TASK DETAILS:
From the entries that follow, report every line in which "bracketed" occurs.

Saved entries
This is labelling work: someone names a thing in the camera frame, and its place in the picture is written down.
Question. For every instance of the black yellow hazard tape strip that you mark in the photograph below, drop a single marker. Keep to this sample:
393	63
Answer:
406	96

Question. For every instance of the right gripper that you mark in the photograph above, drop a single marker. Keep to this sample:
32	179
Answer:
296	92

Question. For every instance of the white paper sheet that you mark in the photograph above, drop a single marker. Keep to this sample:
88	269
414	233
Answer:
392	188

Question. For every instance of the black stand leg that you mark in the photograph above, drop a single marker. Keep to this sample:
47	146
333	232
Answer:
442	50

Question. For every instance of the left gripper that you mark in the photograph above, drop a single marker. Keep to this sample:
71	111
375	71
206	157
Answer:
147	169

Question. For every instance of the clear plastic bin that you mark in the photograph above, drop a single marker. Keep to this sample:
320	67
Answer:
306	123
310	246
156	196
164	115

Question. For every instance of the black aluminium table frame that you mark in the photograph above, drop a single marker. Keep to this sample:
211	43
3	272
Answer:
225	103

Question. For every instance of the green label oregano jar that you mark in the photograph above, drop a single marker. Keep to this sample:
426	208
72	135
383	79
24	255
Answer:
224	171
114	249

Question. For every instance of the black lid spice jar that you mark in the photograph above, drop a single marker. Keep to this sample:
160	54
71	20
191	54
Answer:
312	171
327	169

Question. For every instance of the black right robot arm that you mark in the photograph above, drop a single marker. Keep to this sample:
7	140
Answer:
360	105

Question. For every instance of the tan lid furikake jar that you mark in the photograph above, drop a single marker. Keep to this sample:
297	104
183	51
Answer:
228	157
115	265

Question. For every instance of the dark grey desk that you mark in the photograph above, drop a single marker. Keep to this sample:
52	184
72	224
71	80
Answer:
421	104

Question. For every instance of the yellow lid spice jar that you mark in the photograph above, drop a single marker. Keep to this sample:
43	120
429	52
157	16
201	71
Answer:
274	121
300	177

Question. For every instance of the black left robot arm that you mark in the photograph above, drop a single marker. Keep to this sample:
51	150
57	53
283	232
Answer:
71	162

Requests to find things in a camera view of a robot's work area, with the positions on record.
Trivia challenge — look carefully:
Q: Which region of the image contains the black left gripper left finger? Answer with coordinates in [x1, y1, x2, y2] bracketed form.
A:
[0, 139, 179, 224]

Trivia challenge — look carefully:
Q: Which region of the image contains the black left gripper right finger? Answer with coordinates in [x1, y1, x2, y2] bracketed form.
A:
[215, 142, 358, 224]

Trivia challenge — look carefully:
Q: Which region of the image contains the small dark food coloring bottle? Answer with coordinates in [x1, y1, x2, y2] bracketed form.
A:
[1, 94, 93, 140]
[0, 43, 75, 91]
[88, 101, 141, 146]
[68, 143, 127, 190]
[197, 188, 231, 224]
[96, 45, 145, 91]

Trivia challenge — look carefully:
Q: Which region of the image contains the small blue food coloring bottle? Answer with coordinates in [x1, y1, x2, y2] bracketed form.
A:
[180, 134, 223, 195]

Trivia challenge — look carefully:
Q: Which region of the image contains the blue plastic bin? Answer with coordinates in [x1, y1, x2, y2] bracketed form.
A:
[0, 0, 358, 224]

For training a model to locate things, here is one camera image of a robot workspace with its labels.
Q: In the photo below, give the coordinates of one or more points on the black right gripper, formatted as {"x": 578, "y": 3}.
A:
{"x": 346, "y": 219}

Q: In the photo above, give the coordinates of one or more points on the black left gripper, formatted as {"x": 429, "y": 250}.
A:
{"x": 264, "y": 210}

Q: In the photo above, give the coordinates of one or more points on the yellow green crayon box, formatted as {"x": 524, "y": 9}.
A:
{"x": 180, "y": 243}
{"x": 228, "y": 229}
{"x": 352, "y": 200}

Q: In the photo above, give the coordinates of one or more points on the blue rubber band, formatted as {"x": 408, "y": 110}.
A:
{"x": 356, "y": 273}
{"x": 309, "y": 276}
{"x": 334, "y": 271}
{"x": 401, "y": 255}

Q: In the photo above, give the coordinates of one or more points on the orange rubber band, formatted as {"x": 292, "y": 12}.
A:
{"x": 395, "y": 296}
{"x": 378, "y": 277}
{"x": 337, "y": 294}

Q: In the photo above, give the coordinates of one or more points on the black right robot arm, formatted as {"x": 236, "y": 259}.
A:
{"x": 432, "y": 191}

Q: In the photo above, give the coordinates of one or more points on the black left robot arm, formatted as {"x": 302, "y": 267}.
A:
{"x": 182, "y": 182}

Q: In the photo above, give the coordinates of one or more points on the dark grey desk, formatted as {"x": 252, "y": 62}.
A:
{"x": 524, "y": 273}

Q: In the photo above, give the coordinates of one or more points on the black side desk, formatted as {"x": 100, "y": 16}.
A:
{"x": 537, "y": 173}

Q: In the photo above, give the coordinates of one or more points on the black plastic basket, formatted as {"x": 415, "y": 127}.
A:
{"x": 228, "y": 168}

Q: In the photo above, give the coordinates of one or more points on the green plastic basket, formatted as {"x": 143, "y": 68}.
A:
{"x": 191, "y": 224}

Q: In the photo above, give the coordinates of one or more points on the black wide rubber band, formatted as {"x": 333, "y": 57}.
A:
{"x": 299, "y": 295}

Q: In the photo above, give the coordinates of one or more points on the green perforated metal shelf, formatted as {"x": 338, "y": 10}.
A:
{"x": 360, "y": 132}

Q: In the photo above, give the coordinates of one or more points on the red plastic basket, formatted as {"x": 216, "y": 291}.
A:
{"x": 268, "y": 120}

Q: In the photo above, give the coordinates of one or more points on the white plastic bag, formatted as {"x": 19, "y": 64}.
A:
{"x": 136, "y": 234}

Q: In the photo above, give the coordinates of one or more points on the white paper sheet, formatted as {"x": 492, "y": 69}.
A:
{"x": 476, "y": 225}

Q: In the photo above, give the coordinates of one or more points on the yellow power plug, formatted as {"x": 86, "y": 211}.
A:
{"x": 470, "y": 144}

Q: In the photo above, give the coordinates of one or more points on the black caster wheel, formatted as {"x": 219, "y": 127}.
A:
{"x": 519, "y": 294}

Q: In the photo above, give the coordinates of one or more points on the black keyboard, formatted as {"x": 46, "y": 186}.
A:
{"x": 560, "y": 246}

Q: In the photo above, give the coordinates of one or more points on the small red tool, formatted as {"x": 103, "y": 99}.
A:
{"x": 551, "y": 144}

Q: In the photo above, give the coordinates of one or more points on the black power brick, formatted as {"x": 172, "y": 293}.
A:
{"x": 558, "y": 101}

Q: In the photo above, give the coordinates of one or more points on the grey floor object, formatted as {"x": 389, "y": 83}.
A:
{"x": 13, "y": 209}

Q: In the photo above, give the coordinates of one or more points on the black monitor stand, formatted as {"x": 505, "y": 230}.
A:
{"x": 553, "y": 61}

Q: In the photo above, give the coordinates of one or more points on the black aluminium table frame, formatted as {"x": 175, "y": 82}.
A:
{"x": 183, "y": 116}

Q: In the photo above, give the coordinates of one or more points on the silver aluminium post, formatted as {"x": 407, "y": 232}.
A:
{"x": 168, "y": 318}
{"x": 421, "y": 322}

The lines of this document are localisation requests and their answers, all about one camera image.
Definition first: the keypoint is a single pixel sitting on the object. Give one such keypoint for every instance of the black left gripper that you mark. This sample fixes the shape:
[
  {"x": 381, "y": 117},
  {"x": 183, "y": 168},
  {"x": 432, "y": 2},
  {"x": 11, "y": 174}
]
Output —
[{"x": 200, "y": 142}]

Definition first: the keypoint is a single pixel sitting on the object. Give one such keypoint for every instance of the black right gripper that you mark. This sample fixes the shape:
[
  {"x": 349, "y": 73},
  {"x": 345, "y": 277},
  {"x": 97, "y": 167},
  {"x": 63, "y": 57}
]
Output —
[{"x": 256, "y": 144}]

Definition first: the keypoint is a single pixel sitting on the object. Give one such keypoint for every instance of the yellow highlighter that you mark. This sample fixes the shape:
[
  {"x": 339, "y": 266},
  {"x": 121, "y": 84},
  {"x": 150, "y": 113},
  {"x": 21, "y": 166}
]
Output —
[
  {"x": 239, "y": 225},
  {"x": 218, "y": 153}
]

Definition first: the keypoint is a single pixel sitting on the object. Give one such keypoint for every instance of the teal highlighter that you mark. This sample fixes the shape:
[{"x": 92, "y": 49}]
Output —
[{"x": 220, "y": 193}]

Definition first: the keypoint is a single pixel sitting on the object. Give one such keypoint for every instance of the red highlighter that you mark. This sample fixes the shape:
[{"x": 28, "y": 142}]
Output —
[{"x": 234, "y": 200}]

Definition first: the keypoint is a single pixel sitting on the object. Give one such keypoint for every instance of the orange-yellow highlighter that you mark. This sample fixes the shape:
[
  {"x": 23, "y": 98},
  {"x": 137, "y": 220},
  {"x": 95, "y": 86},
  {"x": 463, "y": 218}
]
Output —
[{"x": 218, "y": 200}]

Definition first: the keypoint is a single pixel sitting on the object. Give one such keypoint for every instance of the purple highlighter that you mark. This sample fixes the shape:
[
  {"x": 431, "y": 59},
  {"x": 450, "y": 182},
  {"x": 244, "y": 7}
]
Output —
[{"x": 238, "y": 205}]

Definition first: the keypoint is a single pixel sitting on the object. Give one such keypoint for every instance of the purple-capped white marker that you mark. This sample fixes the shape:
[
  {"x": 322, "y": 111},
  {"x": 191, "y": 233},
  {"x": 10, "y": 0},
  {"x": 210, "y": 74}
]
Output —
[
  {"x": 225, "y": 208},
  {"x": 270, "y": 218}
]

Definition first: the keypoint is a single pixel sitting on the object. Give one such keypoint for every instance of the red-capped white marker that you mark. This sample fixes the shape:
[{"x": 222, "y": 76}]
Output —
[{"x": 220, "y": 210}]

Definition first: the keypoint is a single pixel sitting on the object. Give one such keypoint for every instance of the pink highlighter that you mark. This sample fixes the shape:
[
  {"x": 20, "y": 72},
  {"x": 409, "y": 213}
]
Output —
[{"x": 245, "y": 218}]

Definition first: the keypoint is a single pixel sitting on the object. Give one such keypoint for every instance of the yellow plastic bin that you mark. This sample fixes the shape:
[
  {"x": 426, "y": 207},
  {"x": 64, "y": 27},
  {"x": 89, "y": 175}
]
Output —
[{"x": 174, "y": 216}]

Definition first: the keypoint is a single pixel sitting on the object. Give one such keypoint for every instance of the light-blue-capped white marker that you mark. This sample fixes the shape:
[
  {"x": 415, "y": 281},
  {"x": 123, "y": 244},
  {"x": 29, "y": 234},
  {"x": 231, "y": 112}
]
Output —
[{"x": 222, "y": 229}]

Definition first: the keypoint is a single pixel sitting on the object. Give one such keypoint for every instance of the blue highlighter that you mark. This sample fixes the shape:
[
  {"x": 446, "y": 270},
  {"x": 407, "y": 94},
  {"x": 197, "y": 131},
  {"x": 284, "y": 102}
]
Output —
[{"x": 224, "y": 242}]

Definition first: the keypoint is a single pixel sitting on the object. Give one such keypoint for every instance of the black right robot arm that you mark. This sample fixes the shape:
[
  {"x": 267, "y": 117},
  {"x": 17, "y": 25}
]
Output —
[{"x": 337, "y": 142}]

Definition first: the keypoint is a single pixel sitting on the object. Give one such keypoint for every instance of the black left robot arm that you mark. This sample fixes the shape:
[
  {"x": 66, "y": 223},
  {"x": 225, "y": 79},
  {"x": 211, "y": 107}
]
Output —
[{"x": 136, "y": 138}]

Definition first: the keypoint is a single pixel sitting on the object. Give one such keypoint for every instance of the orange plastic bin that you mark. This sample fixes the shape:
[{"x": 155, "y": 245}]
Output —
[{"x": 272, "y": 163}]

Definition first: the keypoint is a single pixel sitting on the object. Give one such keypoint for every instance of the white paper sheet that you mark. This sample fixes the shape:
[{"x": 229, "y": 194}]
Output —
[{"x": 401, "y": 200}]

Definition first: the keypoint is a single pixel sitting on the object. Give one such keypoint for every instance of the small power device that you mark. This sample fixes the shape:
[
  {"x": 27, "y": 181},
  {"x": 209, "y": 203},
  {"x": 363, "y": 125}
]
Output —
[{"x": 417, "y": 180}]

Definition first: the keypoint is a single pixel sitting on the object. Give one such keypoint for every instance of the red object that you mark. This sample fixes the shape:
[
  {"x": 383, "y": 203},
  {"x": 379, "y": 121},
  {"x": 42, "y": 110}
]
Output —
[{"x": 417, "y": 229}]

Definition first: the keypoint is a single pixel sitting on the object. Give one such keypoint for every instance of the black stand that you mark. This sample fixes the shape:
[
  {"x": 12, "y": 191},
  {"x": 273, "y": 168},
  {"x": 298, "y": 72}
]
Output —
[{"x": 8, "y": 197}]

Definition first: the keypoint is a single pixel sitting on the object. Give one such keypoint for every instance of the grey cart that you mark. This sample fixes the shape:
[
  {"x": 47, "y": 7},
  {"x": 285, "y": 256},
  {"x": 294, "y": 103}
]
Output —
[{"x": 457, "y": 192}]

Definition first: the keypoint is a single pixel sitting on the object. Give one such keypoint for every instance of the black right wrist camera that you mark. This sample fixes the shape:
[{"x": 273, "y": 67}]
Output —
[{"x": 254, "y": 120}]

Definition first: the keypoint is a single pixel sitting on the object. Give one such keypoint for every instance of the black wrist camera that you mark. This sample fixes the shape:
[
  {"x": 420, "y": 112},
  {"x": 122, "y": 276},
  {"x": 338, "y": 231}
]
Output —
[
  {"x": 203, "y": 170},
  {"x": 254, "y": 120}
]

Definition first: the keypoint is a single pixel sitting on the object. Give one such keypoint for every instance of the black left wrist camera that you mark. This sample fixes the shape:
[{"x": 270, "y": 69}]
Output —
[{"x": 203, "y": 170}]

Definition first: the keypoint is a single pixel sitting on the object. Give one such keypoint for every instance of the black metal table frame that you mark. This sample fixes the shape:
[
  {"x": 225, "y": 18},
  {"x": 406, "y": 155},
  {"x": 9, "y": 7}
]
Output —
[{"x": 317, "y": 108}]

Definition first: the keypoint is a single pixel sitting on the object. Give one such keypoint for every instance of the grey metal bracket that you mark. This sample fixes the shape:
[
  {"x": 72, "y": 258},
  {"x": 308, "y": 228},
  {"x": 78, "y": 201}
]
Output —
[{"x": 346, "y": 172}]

---

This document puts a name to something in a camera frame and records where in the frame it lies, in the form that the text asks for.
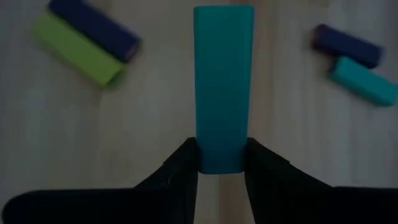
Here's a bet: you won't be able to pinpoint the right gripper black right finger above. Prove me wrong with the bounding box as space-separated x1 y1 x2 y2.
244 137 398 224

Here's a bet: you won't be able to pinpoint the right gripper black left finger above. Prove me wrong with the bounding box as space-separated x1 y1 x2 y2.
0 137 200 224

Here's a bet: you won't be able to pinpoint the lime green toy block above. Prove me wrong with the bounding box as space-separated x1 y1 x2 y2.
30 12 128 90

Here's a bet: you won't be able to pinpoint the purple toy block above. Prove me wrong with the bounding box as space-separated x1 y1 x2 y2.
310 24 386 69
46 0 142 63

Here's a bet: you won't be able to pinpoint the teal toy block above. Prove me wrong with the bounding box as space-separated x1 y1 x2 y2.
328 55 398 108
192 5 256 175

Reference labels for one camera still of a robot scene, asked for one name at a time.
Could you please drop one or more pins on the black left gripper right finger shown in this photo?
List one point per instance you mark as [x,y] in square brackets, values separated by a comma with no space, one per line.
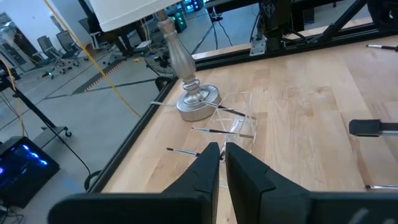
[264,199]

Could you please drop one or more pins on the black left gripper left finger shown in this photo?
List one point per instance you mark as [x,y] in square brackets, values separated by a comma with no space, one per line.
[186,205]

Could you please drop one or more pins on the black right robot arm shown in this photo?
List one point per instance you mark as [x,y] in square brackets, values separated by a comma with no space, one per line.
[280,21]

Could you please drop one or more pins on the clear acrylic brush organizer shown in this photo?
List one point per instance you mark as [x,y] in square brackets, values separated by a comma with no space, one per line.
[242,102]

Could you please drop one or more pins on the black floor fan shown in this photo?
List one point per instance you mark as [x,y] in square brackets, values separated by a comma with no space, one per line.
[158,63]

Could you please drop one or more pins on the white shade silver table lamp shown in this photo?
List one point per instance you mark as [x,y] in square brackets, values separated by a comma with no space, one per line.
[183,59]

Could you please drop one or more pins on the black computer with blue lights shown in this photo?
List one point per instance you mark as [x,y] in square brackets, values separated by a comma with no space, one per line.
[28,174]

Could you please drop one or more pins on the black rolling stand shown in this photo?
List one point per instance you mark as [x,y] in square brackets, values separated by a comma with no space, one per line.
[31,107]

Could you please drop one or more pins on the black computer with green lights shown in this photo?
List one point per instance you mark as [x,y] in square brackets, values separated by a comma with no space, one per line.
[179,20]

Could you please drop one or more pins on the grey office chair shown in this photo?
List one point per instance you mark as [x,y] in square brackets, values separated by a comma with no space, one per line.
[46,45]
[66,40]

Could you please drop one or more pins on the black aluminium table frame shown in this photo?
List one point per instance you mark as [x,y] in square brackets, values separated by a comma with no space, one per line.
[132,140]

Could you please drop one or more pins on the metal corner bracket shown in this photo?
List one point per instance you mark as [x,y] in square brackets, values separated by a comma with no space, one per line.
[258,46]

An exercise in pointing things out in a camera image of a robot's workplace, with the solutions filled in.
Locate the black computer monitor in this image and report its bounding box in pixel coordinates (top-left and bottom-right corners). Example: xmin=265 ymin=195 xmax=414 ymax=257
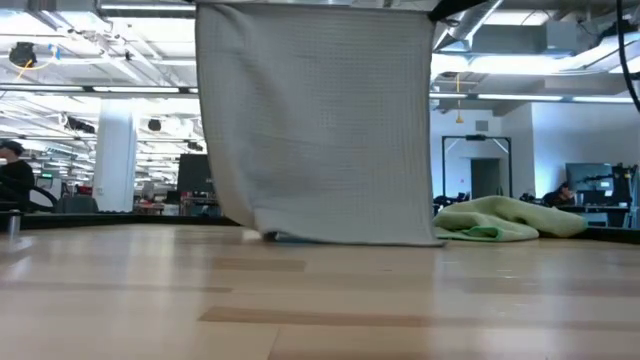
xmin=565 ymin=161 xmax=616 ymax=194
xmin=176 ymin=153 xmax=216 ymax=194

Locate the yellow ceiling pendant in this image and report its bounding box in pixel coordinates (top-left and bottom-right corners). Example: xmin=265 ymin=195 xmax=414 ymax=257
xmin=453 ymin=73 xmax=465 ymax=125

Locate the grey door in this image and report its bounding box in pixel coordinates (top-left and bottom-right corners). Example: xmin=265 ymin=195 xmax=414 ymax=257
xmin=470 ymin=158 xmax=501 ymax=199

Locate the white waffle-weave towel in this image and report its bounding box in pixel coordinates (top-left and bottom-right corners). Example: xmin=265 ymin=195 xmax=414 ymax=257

RESPONSE TO THIS EXERCISE:
Q: Which region of the image contains the black left gripper left finger? Answer with coordinates in [x1, y1, x2, y2] bracketed form.
Q: Which region of the image contains the black left gripper right finger? Answer with coordinates in [x1, y1, x2, y2] bracketed form.
Q: Which region of the image contains the small dark food coloring bottle? Answer with coordinates in [x1, y1, x2, y2] bracketed form.
Q: Which region of the image contains the small blue food coloring bottle? Answer with coordinates in [x1, y1, x2, y2] bracketed form.
Q: Which region of the image contains the blue plastic bin? Answer with coordinates in [x1, y1, x2, y2] bracketed form.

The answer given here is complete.